- _Aim of the exercise_:
Copy exactly, please, each line of the data below until the line that contains "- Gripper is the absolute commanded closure" has been copied, beginning at the top.

- _Data block_:

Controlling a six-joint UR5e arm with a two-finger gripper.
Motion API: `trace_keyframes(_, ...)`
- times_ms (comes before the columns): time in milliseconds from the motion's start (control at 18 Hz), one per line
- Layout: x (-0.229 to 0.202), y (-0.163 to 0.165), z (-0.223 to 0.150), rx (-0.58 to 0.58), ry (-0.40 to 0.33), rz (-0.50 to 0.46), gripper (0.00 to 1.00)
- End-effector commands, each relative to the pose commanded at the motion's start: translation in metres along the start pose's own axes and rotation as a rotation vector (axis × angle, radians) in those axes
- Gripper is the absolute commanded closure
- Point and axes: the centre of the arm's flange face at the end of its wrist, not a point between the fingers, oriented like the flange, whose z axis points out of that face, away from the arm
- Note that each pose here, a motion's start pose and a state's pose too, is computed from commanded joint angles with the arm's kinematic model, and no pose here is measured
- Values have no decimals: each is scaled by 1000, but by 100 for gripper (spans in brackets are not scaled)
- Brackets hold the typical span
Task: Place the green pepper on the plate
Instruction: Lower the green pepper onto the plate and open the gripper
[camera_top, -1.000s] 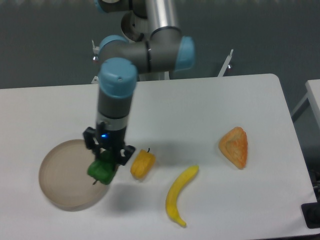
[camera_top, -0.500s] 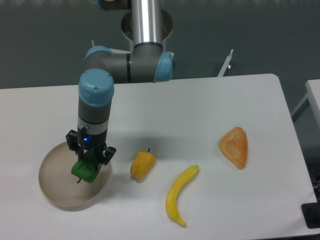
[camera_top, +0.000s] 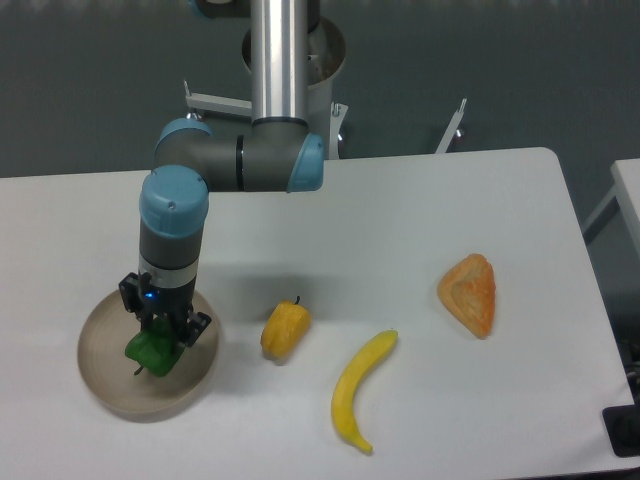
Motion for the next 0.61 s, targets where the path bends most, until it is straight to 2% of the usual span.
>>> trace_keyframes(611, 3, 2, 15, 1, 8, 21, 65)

- _Answer to this task_:
Controlling a six-joint UR5e arm with a two-finger gripper.
Motion API: `trace_keyframes(_, ...)`
- times_ms (comes before the columns): time in milliseconds from the motion's start (control at 18 Hz), one per line
- Layout: x (-0.229 to 0.202), y (-0.163 to 0.165), z (-0.223 to 0.150), rx (-0.58 to 0.58), ry (-0.40 to 0.33), rz (-0.50 to 0.46), gripper (0.00 to 1.00)
- End-effector commands, each relative to the pose commanded at the motion's start: translation in metres along the start pose's own axes and rotation as a rotation vector (axis × angle, radians) in those axes
- Gripper is the absolute commanded closure

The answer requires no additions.